A Roth IRA is the single best retirement account most Americans can open. Contributions are after-tax, but all growth and withdrawals in retirement are tax-free — which means a $7,000 contribution at age 30 grows to ~$112,000 at 65 (assuming 7% real return), and you owe zero tax on any of it. The 2026 contribution limit is $7,000/yr ($8,000 if you're 50+). The hard part isn't the math — it's picking where to open it. Here are the 5 brokerages worth considering.
The 5 worth opening at
| Brokerage |
Account fee |
Best fund |
Best for |
| Fidelity |
$0 |
FZROX (0.00% expense) |
Most users |
| Vanguard |
$0 |
VTI (0.03%) |
Index purists |
| Charles Schwab |
$0 |
SCHB (0.03%) |
Schwab loyalists |
| Wealthfront |
0.25%/yr |
Diversified ETF portfolio |
Hands-off |
| Betterment |
0.25%/yr |
Diversified ETF portfolio |
Hands-off alternative |
Best overall — Fidelity
EDITOR'S PICK
Fidelity Roth IRA
$0 account fees, $0 trading commissions, no minimums. Offers FZROX (Fidelity ZERO Total Market Index Fund) at 0.00% expense ratio — literally free to hold. Strong mobile app, good research tools, integrated cash management. Best blend of features + cost in 2026.
Visit Fidelity →
Best for purists — Vanguard
The OG of low-cost indexing. Founded the modern index fund category. VTI at 0.03% is essentially identical to FZROX in performance.
The case against Vanguard: their UX feels older than the others. Mobile app works but isn't best-in-class.
Best hands-off — Wealthfront
If you don't want to pick funds, Wealthfront's 0.25%/yr fee gets you a fully diversified ETF portfolio with automatic rebalancing and tax-loss harvesting. Worth the 0.25% drag for genuinely hands-off investors.

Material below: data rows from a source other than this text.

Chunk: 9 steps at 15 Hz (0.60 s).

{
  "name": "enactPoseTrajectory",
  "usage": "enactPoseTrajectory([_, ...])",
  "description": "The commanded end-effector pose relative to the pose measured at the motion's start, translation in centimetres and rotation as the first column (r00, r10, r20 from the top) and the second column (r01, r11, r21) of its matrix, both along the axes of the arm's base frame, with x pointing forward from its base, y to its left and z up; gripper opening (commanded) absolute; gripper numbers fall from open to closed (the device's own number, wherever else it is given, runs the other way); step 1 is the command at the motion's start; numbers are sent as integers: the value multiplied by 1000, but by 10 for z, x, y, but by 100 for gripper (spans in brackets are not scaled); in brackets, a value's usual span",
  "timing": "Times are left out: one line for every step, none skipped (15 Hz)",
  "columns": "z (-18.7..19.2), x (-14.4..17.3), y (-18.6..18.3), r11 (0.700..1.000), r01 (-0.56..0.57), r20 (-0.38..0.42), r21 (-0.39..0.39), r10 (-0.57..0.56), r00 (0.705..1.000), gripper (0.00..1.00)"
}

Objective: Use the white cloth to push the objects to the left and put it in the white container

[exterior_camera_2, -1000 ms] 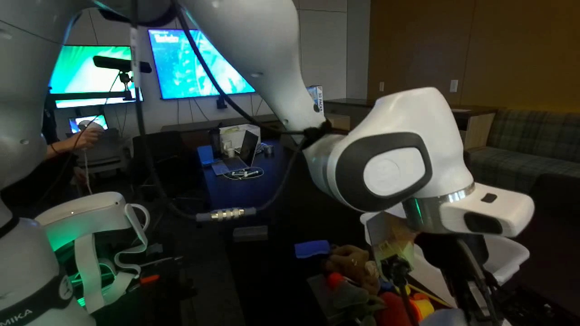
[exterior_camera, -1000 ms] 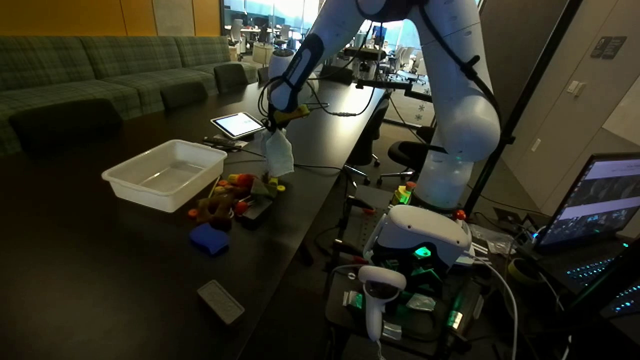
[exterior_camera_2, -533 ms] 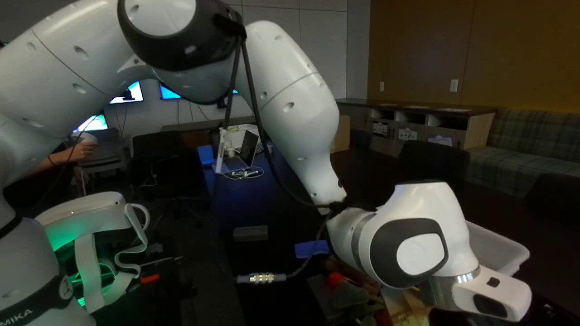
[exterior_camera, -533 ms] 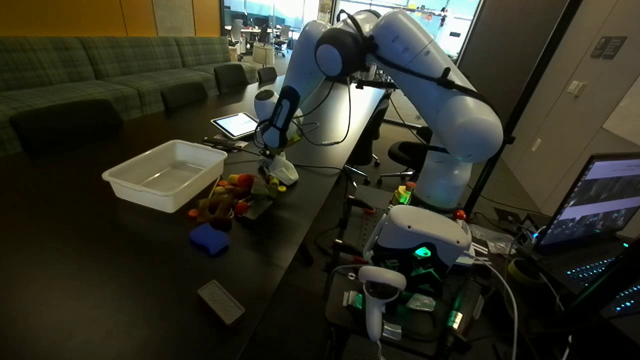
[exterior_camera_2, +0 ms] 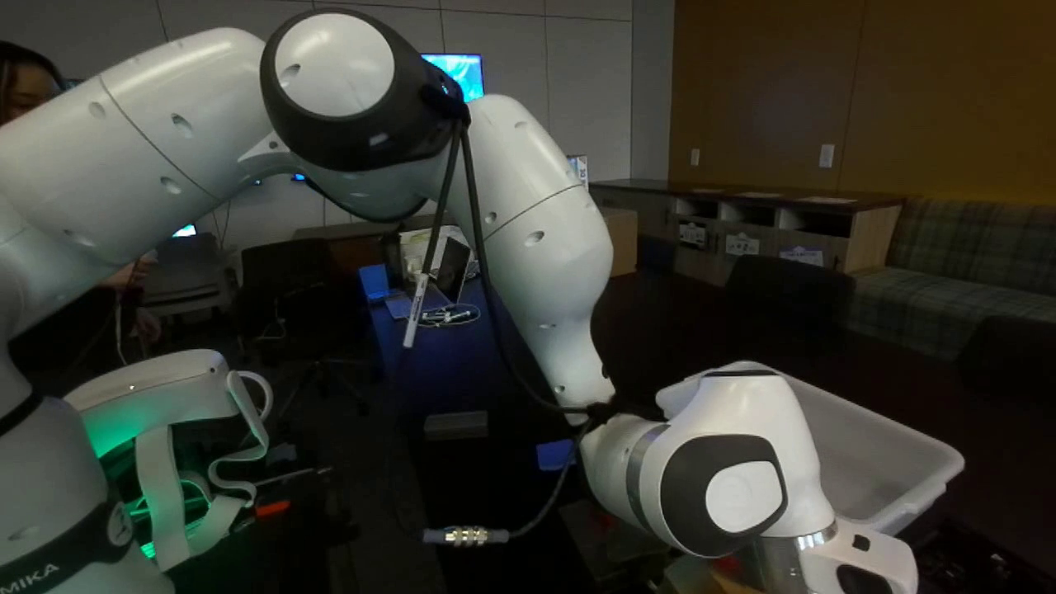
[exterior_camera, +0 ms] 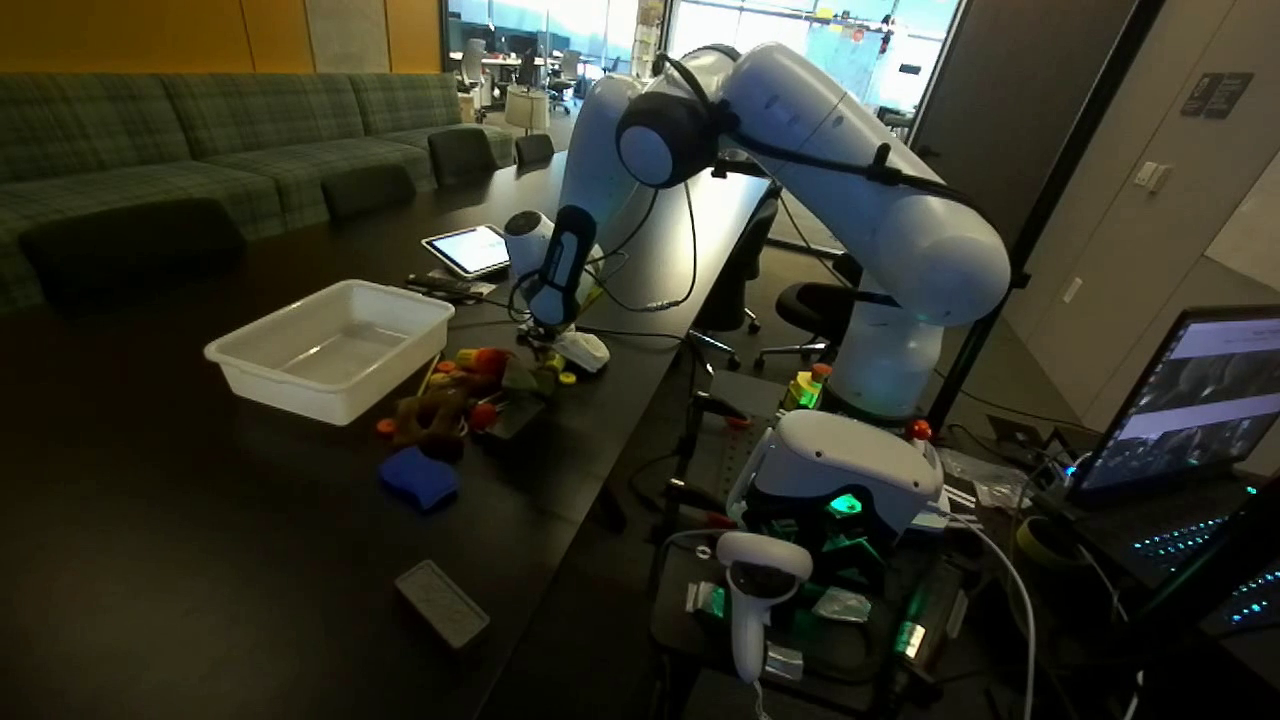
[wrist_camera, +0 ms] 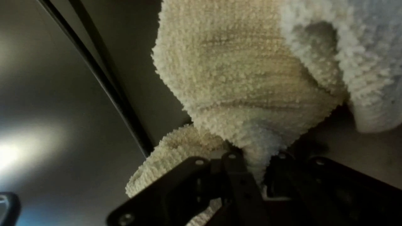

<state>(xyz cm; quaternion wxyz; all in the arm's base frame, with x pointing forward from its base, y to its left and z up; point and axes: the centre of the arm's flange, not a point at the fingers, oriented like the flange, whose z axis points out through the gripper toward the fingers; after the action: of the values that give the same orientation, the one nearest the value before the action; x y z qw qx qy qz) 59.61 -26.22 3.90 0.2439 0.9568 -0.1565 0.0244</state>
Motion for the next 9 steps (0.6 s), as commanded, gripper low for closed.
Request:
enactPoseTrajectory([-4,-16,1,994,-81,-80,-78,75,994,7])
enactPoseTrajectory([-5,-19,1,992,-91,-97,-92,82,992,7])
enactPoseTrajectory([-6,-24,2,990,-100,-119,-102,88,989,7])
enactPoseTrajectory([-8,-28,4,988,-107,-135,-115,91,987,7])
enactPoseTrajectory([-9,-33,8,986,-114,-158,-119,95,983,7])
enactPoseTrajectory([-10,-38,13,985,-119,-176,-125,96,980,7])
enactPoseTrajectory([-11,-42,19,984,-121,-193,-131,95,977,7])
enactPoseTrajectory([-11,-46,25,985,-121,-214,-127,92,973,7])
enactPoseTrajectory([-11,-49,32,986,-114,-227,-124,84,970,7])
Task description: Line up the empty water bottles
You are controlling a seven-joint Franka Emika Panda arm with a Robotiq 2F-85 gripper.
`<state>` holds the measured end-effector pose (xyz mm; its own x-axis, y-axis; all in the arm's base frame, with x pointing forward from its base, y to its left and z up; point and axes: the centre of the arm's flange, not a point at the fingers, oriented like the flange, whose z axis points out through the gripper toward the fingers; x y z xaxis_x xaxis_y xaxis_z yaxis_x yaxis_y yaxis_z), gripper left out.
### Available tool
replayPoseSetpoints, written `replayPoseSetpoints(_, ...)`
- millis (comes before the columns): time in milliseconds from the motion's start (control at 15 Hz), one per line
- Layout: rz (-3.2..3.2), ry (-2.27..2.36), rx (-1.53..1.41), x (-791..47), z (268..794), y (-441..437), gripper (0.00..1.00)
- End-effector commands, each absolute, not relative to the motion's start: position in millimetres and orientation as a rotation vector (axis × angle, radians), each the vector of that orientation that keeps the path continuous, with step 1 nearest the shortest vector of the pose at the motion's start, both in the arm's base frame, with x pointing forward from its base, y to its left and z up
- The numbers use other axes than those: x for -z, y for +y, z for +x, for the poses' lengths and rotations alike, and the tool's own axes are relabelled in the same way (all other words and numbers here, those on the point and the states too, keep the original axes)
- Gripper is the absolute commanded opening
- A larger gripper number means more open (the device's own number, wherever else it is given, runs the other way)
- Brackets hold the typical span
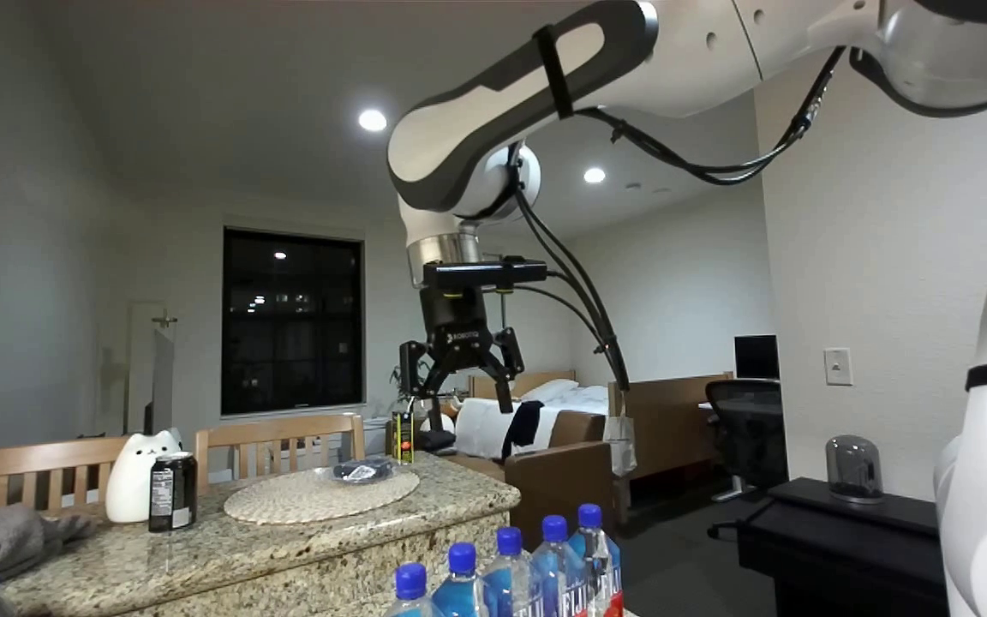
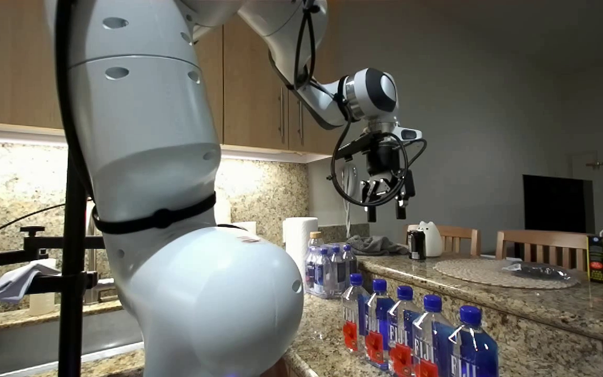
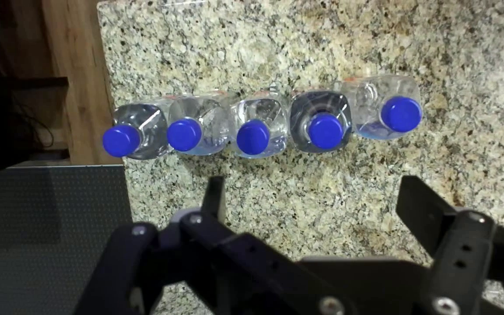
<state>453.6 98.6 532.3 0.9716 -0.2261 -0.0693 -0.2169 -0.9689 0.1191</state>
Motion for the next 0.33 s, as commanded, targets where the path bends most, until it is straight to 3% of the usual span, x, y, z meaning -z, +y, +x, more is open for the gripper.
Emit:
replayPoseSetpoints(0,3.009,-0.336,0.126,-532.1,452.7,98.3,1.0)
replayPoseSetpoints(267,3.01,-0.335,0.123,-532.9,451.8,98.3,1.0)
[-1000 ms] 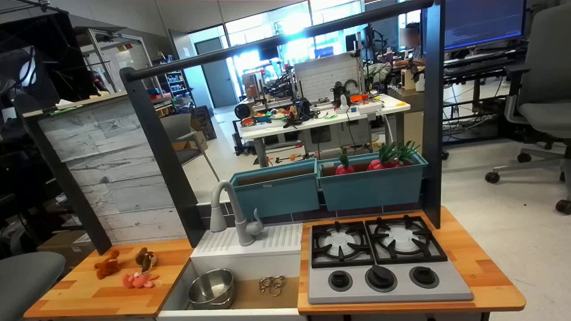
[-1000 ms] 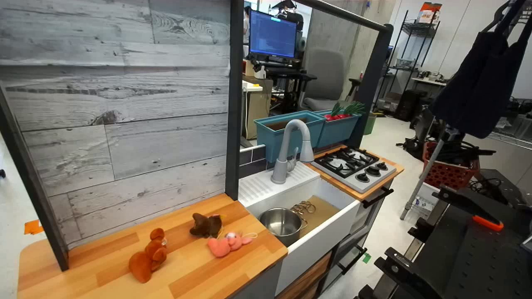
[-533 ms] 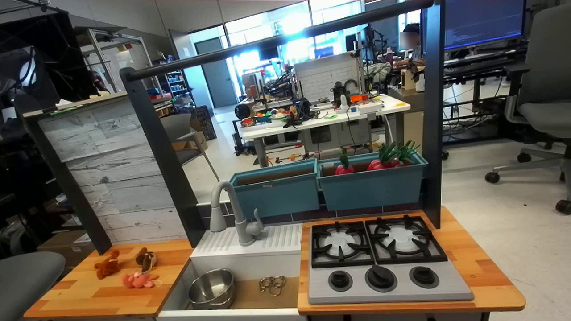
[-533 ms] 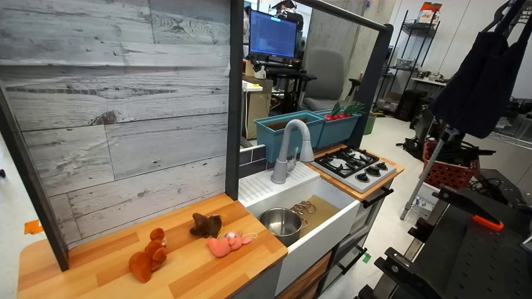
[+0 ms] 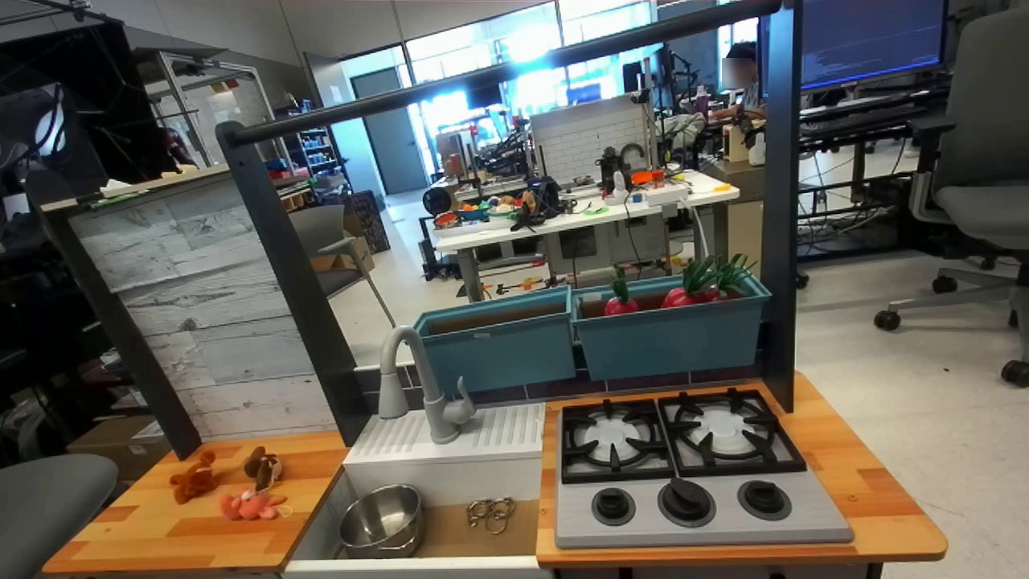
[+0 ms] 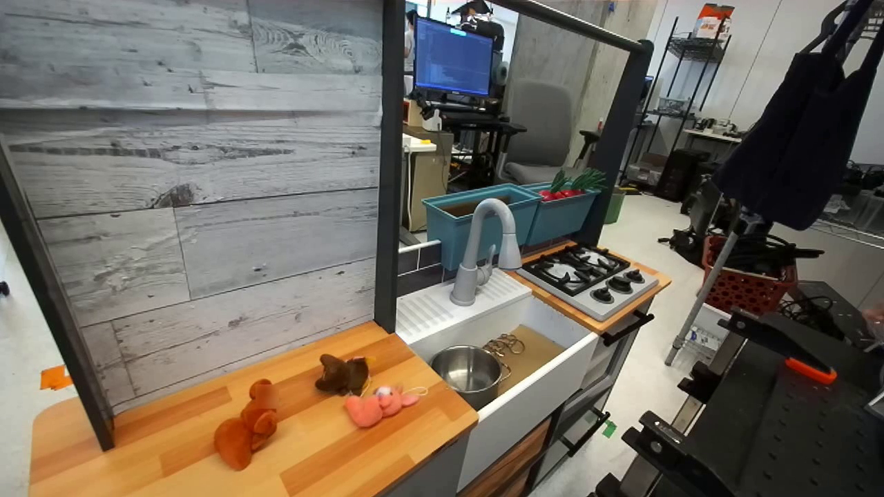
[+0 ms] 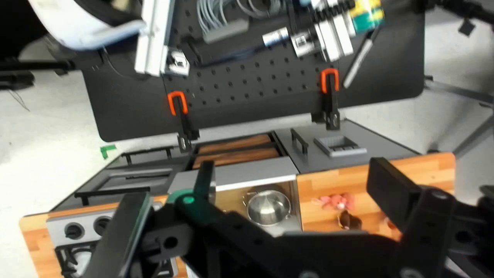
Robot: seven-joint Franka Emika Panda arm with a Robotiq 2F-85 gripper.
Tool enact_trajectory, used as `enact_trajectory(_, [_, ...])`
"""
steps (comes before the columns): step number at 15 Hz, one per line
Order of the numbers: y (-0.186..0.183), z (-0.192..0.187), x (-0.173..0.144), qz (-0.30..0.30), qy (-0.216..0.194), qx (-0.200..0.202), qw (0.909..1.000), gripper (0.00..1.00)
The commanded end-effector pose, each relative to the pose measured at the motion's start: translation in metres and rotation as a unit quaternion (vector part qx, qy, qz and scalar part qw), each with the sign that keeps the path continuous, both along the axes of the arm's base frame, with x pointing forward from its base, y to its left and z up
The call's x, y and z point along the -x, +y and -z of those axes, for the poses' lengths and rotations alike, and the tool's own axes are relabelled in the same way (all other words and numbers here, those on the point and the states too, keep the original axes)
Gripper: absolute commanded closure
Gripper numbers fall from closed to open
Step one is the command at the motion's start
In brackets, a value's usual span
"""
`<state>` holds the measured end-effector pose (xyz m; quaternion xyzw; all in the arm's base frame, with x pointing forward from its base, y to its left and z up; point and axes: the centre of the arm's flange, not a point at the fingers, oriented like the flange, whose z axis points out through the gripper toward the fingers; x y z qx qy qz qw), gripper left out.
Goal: Pick up all the toys and put them in the pot, that is in the sink
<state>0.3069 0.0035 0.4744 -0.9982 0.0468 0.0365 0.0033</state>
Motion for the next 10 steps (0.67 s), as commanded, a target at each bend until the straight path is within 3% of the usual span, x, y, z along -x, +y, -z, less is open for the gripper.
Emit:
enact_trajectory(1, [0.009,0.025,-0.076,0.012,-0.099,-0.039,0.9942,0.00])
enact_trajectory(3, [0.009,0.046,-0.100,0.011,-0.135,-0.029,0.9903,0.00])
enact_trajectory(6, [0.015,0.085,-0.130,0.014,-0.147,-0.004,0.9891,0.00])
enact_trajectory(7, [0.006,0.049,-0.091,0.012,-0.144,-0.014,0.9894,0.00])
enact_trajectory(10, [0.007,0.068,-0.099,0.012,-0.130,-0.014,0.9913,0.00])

The boring portfolio that wins
For 90% of Roth IRA holders, the right portfolio is one of these:
Two-fund (simplest):
- 80% VTI (Total US Stock Market) or FZROX
- 20% VXUS (Total International Stock Market)
Three-fund (classic):
- 60% VTI / FZROX
- 30% VXUS
- 10% BND (Total Bond Market)
Total expense ratio: ~0.03–0.05%. Total time required to manage: ~10 minutes/year for rebalancing.
This beats 90% of actively-managed funds and 100% of stock-picking strategies over 30+ years. We covered the math in What 1% fees really cost over 30 years.
Roth IRA basics in 2026
- Contribution limit: $7,000/yr ($8,000 if 50+)
- Income limit: Single filers phase out at $146,000–$161,000; married filing jointly $230,000–$240,000
- Withdraw your contributions (not earnings) anytime, tax-free
- Withdraw earnings tax-free after age 59½ AND 5+ years since first contribution
- No required minimum distributions — let it grow as long as you want
What's NOT worth your money
- Roth IRAs at brokers charging account maintenance fees ($25–75/yr) — the big four are all $0
- Actively-managed mutual funds inside a Roth IRA — fees compound tax-free for you to pay; pick index funds
- Annuities or insurance products marketed as "Roth-like" — different products, usually worse, often very expensive
- Roth IRAs at banks that mostly hold CDs — equity exposure is what makes Roth's tax-free growth meaningful
- "Self-directed Roth IRA" with crypto/real estate unless you genuinely know what you're doing — $300+/yr custodian fees + complexity
FAQ
Roth IRA vs Traditional IRA — which is better?
Roth if you expect to be in a higher tax bracket in retirement than now (most younger savers). Traditional if you expect to be in a lower bracket later (high earners near retirement). For most under-40 savers: Roth.
Can I have both a Roth IRA and 401(k)?
Yes. The contribution limits are independent. Common strategy: max 401(k) match → max Roth IRA → return to maxing 401(k).
Can I withdraw money from a Roth IRA early?
You can withdraw your contributions (not earnings) anytime, tax-free. Withdrawing earnings before 59½ usually triggers tax + 10% penalty (with exceptions for first home purchase, education, etc.).
What's the income limit for a Roth IRA in 2026?
Single: phase-out begins at $146,000, fully ineligible at $161,000. Married filing jointly: phase-out at $230,000, ineligible at $240,000. Above these thresholds, look up "backdoor Roth IRA".
How long does it take to open a Roth IRA?
15–30 minutes online at any of the four big brokers. Funding takes 3–5 business days for ACH transfer.
Should I max contribute or invest as I earn?
For most: max early in the year if you can afford it (more time for tax-free growth). If cash flow makes that hard, automatic monthly contributions ($583/mo to hit the $7,000 limit) work fine.